Khadijah smiled dryly. “It’s a long story.”
“I don’t mind.”
It wasn’t that she thought Tamika would grow bored from a long-winded telling, but that she doubted she could be completely honest in her recollection. There were no gaps in Khadijah’s memory, and she would not lie. But she feared that she would not be able to tell the truth either. Like Tamika’s story, hers was a story of spiritual awakening inspired by tragedy. Though the tragedy in Khadijah’s life could not be pinpointed to one night. It was slow, measured decadence of Angela’s innocence and promise, though she now doubted that the latter was a trait any human had, but rather, hope.
“It was mainly Umm Barakah,” Khadijah said. But she knew that was only partly true.
“Where’d you meet her?”
“At the masjid.” And that was true. But at the time, Angela was looking for a temple of the Nation of Islam, and not because she was soul-searching, but because she had found what would give outlet to the rage she felt inside. She needed only the address.
“Really?” Tamika’s eyes widened. “So you went there on your own?”
Khadijah laughed to herself. “Yeah. I did.”
“Were you Christian at the time?”
She forced laughter. “If you wanna call it that.”

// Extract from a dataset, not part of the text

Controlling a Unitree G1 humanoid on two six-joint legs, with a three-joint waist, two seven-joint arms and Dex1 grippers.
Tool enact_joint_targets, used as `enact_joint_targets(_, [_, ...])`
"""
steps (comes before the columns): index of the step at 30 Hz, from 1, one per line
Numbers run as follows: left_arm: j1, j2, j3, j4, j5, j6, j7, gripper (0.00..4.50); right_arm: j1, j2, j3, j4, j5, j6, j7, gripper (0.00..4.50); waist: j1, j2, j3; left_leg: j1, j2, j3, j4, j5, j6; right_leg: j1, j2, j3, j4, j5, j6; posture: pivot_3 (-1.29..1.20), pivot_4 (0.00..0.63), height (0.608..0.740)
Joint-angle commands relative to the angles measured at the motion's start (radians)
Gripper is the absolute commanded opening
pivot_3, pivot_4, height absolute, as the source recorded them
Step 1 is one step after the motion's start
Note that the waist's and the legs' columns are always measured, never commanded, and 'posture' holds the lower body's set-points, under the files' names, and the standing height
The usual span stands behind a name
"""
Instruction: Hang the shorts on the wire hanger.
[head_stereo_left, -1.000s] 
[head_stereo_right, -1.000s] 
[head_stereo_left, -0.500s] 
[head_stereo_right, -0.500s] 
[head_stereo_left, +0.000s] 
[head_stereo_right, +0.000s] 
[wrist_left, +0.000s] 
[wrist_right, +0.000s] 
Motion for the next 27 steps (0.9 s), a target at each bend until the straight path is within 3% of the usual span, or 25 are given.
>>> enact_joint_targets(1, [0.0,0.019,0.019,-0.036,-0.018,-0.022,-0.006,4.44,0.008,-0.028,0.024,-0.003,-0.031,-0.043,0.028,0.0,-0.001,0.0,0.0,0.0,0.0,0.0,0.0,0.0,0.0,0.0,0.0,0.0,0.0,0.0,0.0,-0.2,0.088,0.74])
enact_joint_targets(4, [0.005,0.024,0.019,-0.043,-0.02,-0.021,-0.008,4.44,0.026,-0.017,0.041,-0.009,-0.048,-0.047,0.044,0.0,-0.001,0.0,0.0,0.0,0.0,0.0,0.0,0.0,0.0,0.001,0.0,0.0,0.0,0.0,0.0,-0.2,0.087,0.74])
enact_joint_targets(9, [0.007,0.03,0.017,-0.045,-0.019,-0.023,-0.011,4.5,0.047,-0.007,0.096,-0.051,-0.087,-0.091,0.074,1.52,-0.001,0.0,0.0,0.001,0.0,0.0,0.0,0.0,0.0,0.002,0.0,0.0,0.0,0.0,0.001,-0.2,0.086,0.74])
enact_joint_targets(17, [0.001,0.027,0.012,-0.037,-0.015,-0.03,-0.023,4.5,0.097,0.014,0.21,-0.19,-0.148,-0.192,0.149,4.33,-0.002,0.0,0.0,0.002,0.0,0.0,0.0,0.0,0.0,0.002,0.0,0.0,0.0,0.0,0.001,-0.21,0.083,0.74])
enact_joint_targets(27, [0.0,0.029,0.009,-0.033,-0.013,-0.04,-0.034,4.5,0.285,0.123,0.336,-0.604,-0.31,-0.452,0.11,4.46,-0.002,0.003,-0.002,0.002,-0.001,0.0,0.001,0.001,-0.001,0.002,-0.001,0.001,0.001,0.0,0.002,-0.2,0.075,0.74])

“Your family wasn’t religious?”
“Too religious if you ask me,” Khadijah said, rolling her eyes as she remembered how her mother lived and breathed the church. But by the end of Angela’s junior year, Rhonda had given up on her daughter’s soul. She hadn’t been able to convince Angie to keep a curfew of 10:00, let alone wake up on Sunday morning to put on a dress. And Angie hated dresses. At least she had begun to hate them during middle school. To the young Angela, God and religion—at least how they were taught—were parts of the superstitious world of adults, her mother and father, and her teachers, counselors, and principal.